## EXERCISE PROMPT
Pull out each line of the records holding the string "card".

Dataset items:
++++
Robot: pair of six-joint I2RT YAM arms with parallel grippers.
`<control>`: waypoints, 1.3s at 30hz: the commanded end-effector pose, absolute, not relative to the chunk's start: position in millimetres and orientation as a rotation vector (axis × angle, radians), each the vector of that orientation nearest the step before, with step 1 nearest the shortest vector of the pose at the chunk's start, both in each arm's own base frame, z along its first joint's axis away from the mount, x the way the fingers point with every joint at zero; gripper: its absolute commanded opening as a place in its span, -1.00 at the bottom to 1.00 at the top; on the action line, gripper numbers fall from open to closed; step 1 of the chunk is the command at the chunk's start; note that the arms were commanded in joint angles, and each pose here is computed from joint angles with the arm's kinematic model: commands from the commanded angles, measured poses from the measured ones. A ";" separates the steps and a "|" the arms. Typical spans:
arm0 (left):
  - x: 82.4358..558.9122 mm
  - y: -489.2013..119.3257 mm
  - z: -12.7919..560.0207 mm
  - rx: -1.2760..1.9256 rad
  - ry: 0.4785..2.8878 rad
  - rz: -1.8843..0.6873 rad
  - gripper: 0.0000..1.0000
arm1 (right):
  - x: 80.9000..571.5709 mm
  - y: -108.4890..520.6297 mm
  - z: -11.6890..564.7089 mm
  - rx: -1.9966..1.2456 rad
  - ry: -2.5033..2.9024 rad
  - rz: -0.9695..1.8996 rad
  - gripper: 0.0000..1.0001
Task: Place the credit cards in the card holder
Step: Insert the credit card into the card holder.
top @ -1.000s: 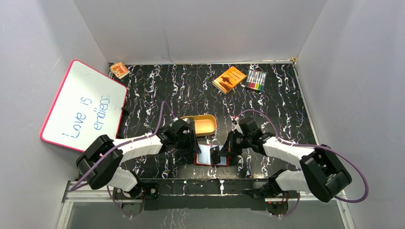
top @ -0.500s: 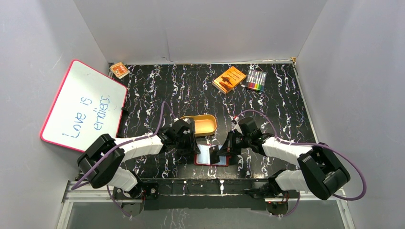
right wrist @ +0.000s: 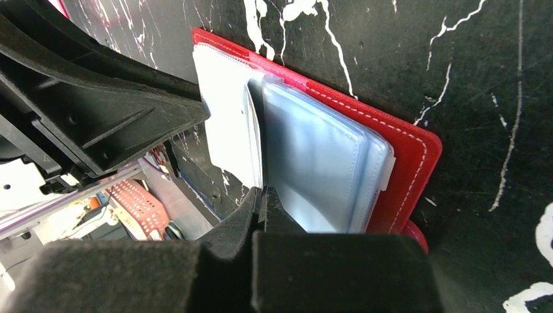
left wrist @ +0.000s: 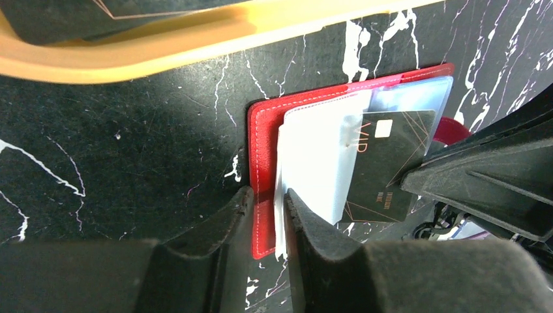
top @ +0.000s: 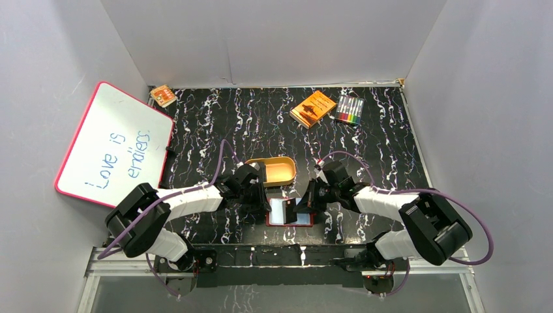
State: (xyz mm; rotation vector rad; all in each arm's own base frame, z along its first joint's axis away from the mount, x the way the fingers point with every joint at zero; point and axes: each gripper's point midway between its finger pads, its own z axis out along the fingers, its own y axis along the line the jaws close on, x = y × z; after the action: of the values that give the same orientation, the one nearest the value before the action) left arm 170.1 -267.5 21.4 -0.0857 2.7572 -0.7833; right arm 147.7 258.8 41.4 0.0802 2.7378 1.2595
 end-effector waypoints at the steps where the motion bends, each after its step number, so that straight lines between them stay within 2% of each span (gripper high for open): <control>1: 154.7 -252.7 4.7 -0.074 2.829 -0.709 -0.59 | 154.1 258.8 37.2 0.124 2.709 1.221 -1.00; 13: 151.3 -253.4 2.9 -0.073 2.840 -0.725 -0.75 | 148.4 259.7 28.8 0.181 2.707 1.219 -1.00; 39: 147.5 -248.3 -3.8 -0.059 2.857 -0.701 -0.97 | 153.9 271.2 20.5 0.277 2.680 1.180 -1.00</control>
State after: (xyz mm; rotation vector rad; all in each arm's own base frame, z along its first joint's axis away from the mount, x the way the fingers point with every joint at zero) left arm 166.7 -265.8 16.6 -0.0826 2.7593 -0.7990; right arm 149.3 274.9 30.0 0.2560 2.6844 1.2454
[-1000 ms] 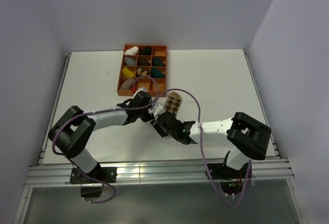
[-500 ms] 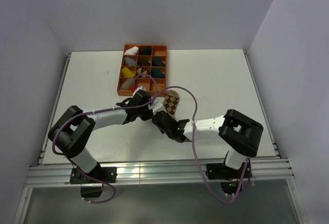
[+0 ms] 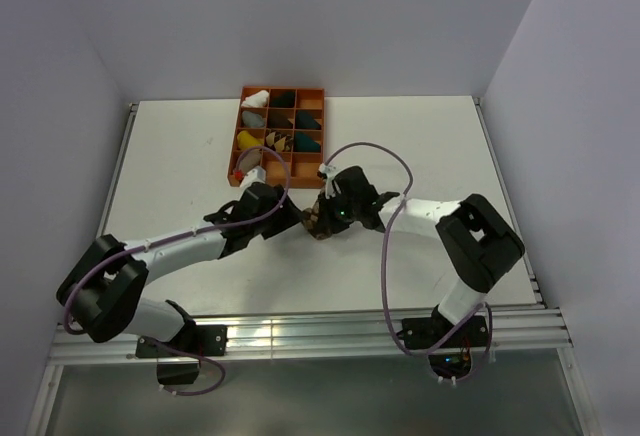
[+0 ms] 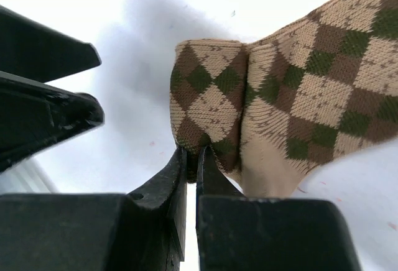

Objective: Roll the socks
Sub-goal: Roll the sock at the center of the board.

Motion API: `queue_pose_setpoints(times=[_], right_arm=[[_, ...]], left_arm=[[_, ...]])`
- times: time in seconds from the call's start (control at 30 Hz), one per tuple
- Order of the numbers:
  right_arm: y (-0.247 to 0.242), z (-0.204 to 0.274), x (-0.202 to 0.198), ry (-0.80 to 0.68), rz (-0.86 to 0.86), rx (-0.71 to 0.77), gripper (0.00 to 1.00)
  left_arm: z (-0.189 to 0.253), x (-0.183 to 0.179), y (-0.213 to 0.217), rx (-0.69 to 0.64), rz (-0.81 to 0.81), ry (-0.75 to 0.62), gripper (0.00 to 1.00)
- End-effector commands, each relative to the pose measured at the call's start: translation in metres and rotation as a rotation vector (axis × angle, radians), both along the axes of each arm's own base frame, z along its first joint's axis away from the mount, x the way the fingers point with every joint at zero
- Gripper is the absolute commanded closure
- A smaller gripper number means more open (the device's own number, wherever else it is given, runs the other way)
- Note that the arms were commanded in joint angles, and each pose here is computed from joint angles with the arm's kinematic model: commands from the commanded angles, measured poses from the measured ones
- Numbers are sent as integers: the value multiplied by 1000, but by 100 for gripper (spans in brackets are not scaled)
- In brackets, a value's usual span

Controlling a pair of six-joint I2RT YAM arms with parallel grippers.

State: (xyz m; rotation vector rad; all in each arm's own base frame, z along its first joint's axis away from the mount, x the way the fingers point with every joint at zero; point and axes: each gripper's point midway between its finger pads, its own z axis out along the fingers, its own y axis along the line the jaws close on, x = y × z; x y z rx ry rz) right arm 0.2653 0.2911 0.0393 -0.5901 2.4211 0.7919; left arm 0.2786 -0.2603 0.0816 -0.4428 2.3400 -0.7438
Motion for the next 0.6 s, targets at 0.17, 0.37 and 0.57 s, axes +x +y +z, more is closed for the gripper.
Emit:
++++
## ANSWER SPACE
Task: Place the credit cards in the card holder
Step: Insert the credit card into the card holder.

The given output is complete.